Sabtu, 24 Mei 2025
Yoh 15: 18-21
BARU-baru ini, hati kita terluka menyaksikan peristiwa menyedihkan: pengrusakan belasan makam di Yogyakarta, khususnya yang memiliki simbol salib.
Tindakan ini bukan hanya sebuah pelanggaran terhadap tempat suci dan damai, tetapi juga sebuah penghinaan terhadap iman, lambang kasih yang paling dalam bagi umat Kristiani, yakni salib, dihancurkan.
Salib bukan sekadar simbol. Bagi kita, salib adalah lambang cinta yang rela berkorban, pengharapan di tengah penderitaan, dan kemenangan atas dosa serta kematian. Ketika salib dihancurkan, yang dilukai bukan hanya batu, tetapi hati—hati orang-orang yang percaya dan mengasihi Tuhan.
Penghancuran salib tidak akan pernah bisa menghancurkan kasih Kristus. Tindakan kebencian tidak akan mampu memadamkan terang Injil. Bahkan, dalam sejarah Gereja, justru dalam tekanan dan penganiayaan, iman menjadi semakin murni dan kuat.
Peristiwa ini mengajak kita merenung: apakah kita tetap setia mencintai dan mengampuni, ketika iman kita diuji oleh kebencian? Apakah kita tetap bisa menjadi garam dan terang di tengah dunia yang mulai kehilangan rasa dan cahaya?
Dalam bacaan Injil hari ini kita dengar demikian, “Jikalau dunia membenci kamu, ingatlah bahwa ia telah lebih dahulu membenci Aku dari pada kamu.”
Yesus tidak menjanjikan hidup yang mulus bagi para pengikut-Nya. Sebaliknya, Ia dengan jujur mengatakan bahwa dunia bisa membenci kita, sebagaimana dunia juga telah membenci Dia.
Hidup sebagai murid Kristus berarti hidup dalam terang, dan terang tidak selalu disukai oleh kegelapan. Ketika kita berusaha hidup jujur di tengah budaya yang penuh kepalsuan, ketika kita memilih kasih di tengah dunia yang penuh kebencian, atau ketika kita menolak kompromi demi kebenaran, seringkali reaksi dunia adalah penolakan, bahkan permusuhan.
Yesus tidak meminta kita untuk takut atau menyerah. Ia meminta kita untuk ingat: “Aku telah lebih dahulu mengalaminya.” Ia tidak hanya memahami penderitaan kita; Ia sudah melaluinya, bahkan lebih dalam dari siapa pun. Dan karena itu, kita tidak pernah sendirian.
Yesus memberi makna pada penderitaan karena kebaikan. Ia menunjukkan bahwa dibenci bukan berarti gagal.
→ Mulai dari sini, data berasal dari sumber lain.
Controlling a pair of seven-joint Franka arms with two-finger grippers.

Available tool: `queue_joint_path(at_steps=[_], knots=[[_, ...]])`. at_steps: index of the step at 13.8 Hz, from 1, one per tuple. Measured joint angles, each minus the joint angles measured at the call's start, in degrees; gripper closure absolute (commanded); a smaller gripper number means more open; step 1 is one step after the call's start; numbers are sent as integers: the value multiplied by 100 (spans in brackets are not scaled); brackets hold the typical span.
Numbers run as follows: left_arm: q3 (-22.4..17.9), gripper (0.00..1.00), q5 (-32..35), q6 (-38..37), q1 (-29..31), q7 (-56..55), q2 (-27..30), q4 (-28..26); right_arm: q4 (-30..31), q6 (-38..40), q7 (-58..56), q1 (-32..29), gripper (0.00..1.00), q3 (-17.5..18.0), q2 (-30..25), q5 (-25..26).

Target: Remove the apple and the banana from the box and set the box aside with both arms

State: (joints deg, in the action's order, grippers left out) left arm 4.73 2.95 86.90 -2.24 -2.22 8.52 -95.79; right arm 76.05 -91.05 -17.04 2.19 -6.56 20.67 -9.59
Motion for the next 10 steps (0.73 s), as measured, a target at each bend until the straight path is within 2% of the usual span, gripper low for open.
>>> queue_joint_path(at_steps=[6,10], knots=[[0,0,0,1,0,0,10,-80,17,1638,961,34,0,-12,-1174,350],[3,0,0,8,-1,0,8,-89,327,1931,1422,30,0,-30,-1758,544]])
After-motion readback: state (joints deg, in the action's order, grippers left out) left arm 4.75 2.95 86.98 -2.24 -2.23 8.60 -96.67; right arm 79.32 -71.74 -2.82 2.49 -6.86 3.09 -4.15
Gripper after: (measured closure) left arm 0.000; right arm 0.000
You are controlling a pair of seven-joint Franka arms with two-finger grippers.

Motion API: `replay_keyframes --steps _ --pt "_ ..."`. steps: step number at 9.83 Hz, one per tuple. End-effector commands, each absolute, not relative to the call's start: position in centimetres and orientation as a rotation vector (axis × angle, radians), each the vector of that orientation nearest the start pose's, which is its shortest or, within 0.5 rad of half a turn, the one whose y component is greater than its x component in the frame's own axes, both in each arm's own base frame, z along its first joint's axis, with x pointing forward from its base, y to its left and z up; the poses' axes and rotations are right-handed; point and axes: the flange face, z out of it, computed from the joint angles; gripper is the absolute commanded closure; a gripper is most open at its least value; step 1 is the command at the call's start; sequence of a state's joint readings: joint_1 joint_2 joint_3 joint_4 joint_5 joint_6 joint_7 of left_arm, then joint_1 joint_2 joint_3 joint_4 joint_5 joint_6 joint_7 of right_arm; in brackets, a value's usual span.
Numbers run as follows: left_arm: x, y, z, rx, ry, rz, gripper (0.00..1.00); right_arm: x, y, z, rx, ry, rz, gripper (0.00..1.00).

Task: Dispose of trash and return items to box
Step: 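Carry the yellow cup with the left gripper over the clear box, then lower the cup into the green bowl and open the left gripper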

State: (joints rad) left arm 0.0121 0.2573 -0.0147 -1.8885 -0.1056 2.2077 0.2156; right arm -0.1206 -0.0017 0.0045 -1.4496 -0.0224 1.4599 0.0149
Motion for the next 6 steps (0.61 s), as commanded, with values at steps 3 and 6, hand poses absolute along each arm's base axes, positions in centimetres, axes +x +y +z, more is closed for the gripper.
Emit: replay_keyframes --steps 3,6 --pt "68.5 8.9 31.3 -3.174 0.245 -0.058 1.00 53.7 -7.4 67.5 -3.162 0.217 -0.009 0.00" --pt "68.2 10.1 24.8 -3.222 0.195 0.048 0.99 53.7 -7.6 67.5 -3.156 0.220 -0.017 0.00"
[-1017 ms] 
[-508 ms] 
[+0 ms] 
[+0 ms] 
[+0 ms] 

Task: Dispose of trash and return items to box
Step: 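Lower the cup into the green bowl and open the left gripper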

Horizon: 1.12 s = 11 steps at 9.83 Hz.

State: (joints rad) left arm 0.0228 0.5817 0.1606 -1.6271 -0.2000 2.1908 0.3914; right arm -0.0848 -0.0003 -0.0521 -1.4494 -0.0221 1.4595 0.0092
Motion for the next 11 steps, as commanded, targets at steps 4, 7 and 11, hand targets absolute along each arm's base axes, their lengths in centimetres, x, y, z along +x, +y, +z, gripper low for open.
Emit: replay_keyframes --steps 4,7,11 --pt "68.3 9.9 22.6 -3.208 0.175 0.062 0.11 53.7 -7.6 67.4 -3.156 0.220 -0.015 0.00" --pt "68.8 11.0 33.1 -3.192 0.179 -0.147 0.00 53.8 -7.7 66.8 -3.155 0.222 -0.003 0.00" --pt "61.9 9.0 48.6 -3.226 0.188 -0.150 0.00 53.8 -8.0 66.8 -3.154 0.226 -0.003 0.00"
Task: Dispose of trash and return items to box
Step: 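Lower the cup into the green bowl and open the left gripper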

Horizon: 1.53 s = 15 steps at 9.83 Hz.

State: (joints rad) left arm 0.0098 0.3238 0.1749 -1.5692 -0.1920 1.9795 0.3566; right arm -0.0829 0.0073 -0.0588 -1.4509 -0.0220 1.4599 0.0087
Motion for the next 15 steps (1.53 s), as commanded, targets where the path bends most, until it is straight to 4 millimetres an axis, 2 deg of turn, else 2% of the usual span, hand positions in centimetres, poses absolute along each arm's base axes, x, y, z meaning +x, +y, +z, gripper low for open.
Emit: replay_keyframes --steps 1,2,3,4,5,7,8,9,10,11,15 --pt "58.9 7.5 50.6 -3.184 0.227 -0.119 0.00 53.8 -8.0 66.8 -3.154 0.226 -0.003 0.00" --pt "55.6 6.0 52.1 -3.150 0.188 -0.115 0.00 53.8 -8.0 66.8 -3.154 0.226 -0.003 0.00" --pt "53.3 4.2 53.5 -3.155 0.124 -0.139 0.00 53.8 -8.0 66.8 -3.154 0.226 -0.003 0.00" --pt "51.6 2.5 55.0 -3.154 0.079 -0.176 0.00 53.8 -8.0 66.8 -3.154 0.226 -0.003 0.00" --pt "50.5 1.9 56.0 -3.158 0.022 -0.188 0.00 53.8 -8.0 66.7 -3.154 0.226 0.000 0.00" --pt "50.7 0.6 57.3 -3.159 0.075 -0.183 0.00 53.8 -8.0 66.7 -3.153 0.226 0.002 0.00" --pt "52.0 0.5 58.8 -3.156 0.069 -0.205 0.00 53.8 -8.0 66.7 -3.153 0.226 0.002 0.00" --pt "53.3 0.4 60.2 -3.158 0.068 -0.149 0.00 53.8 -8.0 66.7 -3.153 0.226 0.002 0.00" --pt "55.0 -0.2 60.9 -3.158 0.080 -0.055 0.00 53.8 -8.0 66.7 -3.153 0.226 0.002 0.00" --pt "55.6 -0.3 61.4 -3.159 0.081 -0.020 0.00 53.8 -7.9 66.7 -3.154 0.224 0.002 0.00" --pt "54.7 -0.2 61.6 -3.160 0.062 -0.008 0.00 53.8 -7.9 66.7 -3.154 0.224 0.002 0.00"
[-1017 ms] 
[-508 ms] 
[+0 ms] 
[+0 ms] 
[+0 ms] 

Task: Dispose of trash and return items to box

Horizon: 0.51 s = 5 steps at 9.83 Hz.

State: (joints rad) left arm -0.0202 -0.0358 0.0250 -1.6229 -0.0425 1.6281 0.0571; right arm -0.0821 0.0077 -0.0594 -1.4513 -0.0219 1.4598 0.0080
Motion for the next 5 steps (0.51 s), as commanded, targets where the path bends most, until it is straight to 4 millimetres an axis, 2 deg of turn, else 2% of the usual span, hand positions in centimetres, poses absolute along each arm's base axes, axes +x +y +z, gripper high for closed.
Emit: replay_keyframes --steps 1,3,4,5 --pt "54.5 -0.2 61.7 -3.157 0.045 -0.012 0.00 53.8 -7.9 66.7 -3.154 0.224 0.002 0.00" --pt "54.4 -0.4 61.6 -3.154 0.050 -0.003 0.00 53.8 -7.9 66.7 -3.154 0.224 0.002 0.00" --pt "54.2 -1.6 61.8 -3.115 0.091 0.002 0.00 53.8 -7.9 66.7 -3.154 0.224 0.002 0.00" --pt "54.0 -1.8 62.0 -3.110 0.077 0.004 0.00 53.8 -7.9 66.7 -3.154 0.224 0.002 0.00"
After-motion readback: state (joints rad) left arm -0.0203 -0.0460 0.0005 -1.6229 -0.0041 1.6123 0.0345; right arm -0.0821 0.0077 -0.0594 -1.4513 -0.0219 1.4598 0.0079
Justru dalam itulah kita mengambil bagian dalam salib-Nya, dan siapa yang mau memikul salib, akan menemukan hidup yang sejati.
Kita tidak akan membalas kebencian dengan kebencian, tetapi dengan kasih. Kita tidak membalas perusakan dengan dendam, tetapi dengan doa.
Dan kita tidak menyerah pada ketakutan, karena kita tahu: Tuhan yang kita imani telah menang. Salib boleh dihancurkan secara fisik, tapi salib kasih itu akan tetap berdiri teguh dalam hati kita.
Bagaimana dengan diriku?
Apakah aku tetap setia meski ditentang bahkan dibenci karena menjadi pengikut Kristus?